§ **DIRECTIONS FOR THIS TASK**:
Retype, word for word, every line of the records below starting at the one that contains "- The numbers" and ending at the one that contains "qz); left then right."; include both of those lines and nothing more.
--
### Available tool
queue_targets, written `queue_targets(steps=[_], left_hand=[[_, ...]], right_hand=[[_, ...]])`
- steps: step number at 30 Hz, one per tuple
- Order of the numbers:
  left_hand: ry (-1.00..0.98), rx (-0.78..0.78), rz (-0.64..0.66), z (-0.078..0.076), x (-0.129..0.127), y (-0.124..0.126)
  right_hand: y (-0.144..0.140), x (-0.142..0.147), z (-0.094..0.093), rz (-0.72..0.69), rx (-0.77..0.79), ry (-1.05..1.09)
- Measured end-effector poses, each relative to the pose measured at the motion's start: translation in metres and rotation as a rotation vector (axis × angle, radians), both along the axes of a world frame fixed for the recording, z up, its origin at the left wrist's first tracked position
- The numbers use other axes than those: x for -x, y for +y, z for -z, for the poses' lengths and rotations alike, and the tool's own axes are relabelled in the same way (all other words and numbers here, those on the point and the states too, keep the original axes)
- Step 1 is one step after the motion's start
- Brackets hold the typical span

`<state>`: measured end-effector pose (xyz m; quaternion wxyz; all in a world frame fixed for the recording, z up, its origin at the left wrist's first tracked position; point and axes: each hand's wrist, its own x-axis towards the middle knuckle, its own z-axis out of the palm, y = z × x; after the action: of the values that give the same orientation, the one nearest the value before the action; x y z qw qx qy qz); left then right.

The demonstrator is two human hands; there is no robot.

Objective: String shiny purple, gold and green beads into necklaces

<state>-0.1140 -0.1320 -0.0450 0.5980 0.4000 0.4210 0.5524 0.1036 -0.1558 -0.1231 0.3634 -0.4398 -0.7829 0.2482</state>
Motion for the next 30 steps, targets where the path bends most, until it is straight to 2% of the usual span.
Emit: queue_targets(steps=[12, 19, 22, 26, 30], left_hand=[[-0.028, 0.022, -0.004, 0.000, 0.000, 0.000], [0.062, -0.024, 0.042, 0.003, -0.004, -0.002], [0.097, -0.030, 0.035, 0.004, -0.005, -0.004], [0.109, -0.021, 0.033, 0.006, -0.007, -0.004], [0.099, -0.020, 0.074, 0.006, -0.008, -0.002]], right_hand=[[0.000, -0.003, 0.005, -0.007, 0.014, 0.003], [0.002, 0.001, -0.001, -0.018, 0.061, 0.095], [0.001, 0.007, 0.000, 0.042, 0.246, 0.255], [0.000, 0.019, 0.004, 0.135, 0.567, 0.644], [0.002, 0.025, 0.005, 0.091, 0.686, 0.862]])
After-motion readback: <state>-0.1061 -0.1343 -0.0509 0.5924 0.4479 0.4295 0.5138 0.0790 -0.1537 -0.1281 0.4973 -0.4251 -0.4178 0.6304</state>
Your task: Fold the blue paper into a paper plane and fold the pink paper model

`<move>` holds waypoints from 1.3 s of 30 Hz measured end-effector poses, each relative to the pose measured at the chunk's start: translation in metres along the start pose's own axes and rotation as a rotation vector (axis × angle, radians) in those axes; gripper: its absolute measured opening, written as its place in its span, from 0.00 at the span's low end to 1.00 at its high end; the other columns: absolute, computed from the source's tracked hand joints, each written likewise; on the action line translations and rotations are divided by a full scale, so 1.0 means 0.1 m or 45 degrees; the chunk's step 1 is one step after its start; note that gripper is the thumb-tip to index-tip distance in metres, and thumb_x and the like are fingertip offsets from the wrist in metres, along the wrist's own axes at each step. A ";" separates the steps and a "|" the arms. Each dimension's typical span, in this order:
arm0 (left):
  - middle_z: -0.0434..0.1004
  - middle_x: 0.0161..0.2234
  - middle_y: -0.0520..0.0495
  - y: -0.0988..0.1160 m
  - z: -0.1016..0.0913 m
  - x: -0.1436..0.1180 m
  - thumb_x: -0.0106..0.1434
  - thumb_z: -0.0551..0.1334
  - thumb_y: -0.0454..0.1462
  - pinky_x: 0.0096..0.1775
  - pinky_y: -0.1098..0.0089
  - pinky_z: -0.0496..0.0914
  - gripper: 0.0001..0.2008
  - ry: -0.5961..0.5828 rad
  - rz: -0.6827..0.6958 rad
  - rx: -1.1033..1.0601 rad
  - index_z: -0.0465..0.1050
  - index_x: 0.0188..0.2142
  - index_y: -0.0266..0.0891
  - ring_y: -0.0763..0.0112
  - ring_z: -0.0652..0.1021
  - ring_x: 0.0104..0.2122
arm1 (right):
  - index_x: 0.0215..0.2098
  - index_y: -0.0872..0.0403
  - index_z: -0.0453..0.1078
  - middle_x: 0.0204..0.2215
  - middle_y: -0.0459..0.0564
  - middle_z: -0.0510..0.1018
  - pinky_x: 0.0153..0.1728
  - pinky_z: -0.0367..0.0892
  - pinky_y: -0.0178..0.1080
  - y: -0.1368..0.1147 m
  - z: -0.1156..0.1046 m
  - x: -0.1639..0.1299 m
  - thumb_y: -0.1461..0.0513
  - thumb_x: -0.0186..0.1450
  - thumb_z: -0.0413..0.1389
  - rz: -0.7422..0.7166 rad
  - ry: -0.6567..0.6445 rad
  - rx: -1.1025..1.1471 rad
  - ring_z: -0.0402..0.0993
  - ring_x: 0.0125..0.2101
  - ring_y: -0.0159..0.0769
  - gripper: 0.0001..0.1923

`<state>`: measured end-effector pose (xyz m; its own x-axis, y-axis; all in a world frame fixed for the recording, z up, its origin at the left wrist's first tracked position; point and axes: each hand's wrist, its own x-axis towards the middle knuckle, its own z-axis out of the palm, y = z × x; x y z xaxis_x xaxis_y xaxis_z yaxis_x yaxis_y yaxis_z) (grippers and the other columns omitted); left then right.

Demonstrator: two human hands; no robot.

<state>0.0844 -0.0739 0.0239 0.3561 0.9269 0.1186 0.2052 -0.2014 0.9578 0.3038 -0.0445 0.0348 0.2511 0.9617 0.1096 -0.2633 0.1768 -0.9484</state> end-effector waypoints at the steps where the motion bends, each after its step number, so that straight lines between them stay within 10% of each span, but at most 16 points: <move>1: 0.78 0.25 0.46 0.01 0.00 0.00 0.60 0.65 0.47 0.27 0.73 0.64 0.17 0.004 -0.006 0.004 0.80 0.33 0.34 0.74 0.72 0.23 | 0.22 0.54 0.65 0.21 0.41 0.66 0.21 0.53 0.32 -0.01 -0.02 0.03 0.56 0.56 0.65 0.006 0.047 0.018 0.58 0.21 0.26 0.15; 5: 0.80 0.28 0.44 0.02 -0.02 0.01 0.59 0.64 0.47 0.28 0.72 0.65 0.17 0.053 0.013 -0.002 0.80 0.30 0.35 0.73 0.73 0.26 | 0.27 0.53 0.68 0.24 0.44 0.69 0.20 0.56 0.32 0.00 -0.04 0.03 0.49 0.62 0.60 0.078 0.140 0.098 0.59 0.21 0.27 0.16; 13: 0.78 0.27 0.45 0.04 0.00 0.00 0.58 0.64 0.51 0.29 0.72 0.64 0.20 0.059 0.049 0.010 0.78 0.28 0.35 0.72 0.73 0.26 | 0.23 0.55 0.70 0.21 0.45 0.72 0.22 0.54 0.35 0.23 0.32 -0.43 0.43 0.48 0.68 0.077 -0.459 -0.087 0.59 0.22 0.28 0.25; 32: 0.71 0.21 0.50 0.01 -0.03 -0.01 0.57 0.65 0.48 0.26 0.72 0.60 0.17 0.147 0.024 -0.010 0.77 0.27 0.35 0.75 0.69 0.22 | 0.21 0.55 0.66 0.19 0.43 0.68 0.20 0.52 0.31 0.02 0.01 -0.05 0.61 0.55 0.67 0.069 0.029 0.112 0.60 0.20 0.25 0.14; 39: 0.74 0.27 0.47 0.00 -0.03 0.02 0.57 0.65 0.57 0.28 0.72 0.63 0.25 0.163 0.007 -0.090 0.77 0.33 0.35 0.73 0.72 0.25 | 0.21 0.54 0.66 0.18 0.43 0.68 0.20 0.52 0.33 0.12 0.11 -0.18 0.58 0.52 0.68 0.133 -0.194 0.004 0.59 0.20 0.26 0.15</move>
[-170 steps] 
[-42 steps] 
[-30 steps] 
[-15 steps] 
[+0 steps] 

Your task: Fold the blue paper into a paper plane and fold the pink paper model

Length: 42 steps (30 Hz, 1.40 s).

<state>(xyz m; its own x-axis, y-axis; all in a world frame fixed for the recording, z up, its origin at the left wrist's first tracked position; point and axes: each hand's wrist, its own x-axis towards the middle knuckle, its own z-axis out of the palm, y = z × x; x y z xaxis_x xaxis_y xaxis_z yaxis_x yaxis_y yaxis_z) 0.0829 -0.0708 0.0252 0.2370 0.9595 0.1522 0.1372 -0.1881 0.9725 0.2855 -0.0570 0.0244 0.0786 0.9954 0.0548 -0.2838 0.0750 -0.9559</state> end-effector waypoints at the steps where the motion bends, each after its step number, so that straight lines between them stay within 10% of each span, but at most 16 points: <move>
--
§ **ANSWER TO THIS PROBLEM**:
- The numbers use other axes than those: x for -x, y for +y, z for -z, for the poses' lengths and rotations alike, and the tool's own axes are relabelled in the same way (all other words and numbers here, those on the point and the states too, keep the original axes)
- Step 1 is one step after the motion's start
- Brackets hold the typical span

`<state>`: measured end-effector pose (xyz m; quaternion wxyz; all in a world frame fixed for the recording, z up, its origin at the left wrist's first tracked position; point and axes: each hand's wrist, its own x-axis towards the middle knuckle, its own z-axis out of the palm, y = z × x; after the action: of the values that give the same orientation, the one nearest the value before the action; x y z qw qx qy qz); left then right.

No part of the exercise remains unanswered.